K. Bahmani¹*, M. Giguere¹, J.A. Dowell² and C.M. Mason¹

¹University of Central Florida, Department of Biology, 4110 Libra Dr, Orlando (FL), 32816, USA
²University of California, Department of Plant Sciences, 387 N Quad, Davis (CA), 95616, USA
*Corresponding author: keivan.bahmani@ucf.edu

Abstract:

Cultivated sunflower (Helianthus annuus) is the fourth most important oilseed crop globally and is known to have experienced multiple genetic bottlenecks during domestication and improvement. Homogenization of crop germplasm may limit breeding efforts to improve pest and pathogen resistance or optimize other biotic interactions like pollinator attraction. Such interactions are often strongly influenced by plant phytochemistry, especially volatile compounds like terpenoids. Here we use solid-phase microextraction gas chromatography mass spectrometry (SPME GC-MS) to evaluate volatile phytochemistry across leaves, involucral bracts, disc florets, and ray floret petals in a collection of twelve inbred lines selected to represent a cross-section of sunflower germplasm diversity.
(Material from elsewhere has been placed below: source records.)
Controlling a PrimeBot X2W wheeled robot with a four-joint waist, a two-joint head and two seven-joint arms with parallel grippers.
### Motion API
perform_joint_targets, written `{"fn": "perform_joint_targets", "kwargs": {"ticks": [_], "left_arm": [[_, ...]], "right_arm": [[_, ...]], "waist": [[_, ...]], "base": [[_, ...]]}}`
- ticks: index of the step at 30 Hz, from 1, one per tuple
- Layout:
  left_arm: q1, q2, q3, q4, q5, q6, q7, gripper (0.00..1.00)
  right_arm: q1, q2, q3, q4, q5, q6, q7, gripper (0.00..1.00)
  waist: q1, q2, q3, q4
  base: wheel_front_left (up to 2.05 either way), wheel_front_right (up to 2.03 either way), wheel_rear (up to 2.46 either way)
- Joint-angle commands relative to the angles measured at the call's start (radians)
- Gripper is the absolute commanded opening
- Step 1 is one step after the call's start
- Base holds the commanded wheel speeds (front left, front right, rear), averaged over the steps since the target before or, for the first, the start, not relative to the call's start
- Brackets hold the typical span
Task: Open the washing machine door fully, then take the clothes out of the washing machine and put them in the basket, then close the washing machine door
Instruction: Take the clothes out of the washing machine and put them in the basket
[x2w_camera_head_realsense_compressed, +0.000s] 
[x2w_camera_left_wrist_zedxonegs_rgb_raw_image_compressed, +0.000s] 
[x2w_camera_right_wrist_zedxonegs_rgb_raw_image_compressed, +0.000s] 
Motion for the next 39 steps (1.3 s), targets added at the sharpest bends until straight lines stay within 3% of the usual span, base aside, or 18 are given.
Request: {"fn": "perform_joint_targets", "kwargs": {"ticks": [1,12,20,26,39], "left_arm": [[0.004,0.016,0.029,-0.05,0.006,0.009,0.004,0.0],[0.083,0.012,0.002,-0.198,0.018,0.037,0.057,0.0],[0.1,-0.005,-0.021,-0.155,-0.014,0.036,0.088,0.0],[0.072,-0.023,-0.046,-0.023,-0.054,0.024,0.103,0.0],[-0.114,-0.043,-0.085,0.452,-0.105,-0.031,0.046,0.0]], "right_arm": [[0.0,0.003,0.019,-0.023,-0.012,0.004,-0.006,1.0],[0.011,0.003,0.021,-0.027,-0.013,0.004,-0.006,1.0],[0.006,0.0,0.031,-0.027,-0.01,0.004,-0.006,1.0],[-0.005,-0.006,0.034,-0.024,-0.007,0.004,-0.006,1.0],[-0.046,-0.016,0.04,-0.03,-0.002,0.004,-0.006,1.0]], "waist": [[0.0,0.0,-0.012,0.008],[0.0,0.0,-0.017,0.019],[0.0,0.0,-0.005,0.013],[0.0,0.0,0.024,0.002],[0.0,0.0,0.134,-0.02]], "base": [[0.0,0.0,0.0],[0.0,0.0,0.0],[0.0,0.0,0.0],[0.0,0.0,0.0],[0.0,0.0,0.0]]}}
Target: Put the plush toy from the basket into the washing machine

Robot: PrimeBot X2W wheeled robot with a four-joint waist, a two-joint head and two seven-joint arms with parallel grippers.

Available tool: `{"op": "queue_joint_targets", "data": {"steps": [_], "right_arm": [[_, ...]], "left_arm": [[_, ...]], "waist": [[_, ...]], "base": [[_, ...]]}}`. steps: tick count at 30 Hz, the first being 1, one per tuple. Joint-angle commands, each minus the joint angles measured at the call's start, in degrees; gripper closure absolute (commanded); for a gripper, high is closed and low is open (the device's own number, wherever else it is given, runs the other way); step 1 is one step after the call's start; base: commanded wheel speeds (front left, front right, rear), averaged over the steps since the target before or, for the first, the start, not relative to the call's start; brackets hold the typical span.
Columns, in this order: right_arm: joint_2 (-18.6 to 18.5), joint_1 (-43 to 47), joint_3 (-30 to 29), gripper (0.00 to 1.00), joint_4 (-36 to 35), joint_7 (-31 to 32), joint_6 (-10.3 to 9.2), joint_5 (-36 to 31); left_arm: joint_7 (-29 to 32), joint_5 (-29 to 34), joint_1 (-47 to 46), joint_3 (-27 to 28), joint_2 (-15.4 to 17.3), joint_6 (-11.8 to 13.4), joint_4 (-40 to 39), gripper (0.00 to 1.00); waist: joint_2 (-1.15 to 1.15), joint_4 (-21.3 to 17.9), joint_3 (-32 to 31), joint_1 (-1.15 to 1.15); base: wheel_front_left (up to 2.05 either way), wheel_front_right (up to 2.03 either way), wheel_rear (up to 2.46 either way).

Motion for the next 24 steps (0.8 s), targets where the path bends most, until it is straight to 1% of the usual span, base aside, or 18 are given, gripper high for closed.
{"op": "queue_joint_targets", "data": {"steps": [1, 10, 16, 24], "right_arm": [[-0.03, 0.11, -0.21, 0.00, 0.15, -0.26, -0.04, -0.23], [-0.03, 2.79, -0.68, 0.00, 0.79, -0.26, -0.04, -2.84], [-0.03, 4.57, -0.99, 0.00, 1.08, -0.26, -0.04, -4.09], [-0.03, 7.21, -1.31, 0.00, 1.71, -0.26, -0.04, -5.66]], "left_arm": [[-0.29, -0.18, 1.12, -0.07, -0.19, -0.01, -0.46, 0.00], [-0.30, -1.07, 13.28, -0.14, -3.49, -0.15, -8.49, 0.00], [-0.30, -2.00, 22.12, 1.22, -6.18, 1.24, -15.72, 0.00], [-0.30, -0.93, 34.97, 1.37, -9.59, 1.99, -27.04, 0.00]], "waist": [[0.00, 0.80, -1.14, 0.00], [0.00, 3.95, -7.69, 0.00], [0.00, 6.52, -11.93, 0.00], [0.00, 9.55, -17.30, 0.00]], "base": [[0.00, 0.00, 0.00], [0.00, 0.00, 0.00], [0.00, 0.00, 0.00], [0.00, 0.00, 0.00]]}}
Results indicate considerable compositional diversity of volatiles among lines, though substantial reduction in total volatile abundance relative to wild H. annuus. From leaves and bracts to disc florets and petals, we observe a strong increase in the proportion of monoterpenoids relative to sesquiterpenoids accompanying the transition to reproductive structures, with consistently over 85% monoterpenoids in disc florets and petals. This pattern is driven by substantially higher production of monoterpenoids (especially alpha-pinene and sabinene) in reproductive structures. Sesquiterpenoid production is roughly similar across organs, and in leaves varies among lines from 21–55% of volatiles, dominated by cadinene-type sesquiterpenoids. This work suggests that the compositional diversity of volatile terpenoids within cultivated germplasm may be sufficient for many breeding applications, though for breeding increased volatile production the use of wild H. annuus and other wild Helianthus germplasm may be necessary.